- _WORK INSTRUCTIONS_
The required lines are those that contain "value"; pull them out of the data and copy them.

[Start of section]

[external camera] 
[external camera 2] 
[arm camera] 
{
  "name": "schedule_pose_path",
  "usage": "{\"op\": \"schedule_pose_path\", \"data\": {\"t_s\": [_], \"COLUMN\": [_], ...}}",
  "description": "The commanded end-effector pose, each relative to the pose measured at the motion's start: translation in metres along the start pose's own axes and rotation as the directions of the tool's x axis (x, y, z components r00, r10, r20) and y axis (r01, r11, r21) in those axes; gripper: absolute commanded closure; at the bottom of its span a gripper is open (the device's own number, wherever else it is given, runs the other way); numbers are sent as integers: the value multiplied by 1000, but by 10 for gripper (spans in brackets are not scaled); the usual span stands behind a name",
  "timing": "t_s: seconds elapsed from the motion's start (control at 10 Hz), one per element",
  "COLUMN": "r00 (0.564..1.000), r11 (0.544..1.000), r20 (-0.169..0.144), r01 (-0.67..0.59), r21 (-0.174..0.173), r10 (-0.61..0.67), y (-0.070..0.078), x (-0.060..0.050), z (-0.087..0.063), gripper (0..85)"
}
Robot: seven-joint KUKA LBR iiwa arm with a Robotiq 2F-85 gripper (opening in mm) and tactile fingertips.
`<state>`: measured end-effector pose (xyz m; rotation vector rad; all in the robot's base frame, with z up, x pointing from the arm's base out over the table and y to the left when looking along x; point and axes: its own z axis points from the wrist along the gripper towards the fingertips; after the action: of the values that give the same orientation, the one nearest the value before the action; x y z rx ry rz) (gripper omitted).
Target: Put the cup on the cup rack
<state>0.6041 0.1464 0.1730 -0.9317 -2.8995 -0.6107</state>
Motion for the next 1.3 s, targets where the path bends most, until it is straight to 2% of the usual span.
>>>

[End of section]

- _WORKED SOLUTION_
  "description": "The commanded end-effector pose, each relative to the pose measured at the motion's start: translation in metres along the start pose's own axes and rotation as the directions of the tool's x axis (x, y, z components r00, r10, r20) and y axis (r01, r11, r21) in those axes; gripper: absolute commanded closure; at the bottom of its span a gripper is open (the device's own number, wherever else it is given, runs the other way); numbers are sent as integers: the value multiplied by 1000, but by 10 for gripper (spans in brackets are not scaled); the usual span stands behind a name",
`<state>`: measured end-effector pose (xyz m; rotation vector rad; all in the robot's base frame, with z up, x pointing from the arm's base out over the table and y to the left when looking along x; point and axes: its own z axis points from the wrist along the gripper towards the fingertips; after the action: of the values that give the same orientation, the one nearest the value before the action; x y z rx ry rz) (gripper omitted).

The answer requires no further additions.